─── Material shown

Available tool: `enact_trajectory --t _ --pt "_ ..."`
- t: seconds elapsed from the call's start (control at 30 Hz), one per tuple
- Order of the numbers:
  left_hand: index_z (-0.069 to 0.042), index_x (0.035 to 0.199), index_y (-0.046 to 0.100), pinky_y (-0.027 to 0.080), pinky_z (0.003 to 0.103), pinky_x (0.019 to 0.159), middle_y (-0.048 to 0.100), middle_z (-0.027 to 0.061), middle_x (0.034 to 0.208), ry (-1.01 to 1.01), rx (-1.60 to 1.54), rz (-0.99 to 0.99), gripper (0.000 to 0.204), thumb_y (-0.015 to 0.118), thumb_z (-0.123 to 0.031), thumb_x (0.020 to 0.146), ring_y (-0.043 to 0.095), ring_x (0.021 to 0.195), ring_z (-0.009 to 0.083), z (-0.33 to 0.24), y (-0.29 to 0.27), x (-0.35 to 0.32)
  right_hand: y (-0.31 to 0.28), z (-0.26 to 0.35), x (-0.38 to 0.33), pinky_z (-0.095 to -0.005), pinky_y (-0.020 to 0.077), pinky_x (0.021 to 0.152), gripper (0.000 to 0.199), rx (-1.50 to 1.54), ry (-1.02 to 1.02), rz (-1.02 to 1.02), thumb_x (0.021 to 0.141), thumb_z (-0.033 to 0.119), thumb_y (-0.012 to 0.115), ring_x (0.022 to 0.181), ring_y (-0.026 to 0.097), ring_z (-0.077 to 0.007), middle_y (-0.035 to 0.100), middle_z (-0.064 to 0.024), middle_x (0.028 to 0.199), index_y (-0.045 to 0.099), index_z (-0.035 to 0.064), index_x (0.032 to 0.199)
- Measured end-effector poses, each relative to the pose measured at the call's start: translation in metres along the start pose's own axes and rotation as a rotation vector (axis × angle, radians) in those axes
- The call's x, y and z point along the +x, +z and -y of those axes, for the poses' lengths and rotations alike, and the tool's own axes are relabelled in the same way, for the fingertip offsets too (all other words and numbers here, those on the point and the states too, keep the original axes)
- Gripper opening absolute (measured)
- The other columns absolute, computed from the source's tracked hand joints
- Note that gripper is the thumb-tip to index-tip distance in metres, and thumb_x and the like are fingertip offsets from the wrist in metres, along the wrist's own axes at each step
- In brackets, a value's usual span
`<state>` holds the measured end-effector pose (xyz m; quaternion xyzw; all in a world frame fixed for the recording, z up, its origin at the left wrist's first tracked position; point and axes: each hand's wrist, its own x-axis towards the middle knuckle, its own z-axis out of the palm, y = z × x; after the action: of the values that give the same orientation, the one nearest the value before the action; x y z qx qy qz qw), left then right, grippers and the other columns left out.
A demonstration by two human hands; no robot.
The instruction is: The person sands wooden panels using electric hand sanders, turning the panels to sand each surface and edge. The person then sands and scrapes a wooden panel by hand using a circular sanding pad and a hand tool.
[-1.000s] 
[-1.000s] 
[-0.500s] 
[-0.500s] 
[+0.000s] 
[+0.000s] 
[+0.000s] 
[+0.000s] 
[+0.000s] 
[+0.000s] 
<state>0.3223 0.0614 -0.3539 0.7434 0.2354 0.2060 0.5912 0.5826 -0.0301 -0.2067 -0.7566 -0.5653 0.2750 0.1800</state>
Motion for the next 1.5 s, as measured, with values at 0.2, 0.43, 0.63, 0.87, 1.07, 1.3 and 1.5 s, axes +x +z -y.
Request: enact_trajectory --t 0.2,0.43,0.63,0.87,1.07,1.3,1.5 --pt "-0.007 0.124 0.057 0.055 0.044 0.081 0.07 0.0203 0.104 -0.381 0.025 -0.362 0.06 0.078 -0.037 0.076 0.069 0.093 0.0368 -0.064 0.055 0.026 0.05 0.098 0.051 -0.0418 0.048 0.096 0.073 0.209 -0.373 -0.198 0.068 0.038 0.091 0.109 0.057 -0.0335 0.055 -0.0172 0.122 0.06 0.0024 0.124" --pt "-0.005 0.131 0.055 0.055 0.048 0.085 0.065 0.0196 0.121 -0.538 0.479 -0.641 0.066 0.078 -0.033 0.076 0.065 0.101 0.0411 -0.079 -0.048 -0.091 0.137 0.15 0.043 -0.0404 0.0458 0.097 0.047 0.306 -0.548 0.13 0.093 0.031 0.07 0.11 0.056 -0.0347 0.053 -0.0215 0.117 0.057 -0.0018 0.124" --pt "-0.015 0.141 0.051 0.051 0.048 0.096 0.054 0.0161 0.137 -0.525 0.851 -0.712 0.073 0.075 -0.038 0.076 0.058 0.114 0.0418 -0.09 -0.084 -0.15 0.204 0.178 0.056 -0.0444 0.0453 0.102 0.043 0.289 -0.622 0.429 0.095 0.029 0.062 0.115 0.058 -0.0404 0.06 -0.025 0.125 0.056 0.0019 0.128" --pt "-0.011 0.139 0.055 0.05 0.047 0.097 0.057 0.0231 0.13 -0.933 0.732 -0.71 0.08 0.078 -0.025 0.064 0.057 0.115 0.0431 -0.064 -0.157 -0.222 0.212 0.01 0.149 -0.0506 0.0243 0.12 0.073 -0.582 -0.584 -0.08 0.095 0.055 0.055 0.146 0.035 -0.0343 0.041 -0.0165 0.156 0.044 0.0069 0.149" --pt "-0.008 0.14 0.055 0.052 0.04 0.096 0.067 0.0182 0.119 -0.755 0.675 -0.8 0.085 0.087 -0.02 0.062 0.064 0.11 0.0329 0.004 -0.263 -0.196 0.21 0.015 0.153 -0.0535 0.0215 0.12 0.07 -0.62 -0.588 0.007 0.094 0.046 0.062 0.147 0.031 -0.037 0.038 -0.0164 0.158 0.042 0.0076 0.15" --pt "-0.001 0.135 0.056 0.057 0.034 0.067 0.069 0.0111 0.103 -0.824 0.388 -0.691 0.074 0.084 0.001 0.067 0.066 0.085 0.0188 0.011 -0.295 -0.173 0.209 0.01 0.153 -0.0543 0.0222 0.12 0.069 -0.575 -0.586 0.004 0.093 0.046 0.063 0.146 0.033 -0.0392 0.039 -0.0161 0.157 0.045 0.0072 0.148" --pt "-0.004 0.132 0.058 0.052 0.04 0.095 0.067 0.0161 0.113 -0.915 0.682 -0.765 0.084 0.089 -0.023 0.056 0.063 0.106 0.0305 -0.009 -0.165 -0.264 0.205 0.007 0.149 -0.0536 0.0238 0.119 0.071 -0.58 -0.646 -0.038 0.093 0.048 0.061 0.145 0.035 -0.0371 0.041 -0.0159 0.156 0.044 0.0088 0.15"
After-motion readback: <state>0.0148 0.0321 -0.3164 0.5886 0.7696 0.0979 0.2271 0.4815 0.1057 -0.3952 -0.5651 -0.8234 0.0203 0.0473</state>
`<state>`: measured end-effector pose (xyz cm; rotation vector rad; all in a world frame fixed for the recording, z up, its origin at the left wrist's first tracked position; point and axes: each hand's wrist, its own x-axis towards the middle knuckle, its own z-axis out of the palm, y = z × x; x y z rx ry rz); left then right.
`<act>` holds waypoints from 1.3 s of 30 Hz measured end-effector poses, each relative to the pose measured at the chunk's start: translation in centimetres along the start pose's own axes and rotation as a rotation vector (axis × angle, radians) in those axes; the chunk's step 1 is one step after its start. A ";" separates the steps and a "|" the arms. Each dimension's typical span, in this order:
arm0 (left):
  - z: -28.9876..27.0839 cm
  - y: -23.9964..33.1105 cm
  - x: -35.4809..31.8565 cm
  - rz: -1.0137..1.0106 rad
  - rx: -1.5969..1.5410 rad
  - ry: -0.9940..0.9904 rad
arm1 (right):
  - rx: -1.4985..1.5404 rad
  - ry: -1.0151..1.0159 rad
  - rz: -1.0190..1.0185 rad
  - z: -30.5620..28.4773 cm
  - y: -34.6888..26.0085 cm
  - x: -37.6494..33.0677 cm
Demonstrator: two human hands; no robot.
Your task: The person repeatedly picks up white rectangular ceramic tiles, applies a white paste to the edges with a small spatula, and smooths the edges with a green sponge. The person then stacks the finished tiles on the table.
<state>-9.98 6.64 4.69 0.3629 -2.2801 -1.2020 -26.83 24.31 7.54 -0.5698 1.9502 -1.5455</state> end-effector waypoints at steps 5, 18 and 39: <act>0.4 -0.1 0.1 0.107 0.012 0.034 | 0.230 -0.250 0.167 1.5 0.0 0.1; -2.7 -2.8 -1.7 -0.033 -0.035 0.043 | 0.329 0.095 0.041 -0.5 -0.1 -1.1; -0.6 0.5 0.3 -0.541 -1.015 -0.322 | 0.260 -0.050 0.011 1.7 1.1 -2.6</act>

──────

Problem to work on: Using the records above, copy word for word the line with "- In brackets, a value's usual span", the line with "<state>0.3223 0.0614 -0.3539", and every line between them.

Written reply:
- In brackets, a value's usual span
`<state>` holds the measured end-effector pose (xyz m; quaternion xyzw; all in a world frame fixed for the recording, z up, its origin at the left wrist's first tracked position; point and axes: each hand's wrist, its own x-axis towards the middle knuckle, its own z-axis out of the palm, y = z × x; after the action: of the values that give the same orientation, the one nearest the value before the action; x y z qx qy qz qw), left then right, grippers and the other columns left out.
A demonstration by two human hands; no robot.
The instruction is: The person sands wooden panels using electric hand sanders, turning the panels to sand each surface and edge. The person then sands and scrapes a wooden panel by hand using a circular sanding pad and a hand tool.
[-1.000s] 
[-1.000s] 
[-0.500s] 
[-0.500s] 
[+0.000s] 
[+0.000s] 
[+0.000s] 
[+0.000s] 
[+0.000s] 
[+0.000s] 
<state>0.3223 0.0614 -0.3539 0.7434 0.2354 0.2060 0.5912 0.5826 -0.0301 -0.2067 -0.7566 -0.5653 0.2750 0.1800</state>

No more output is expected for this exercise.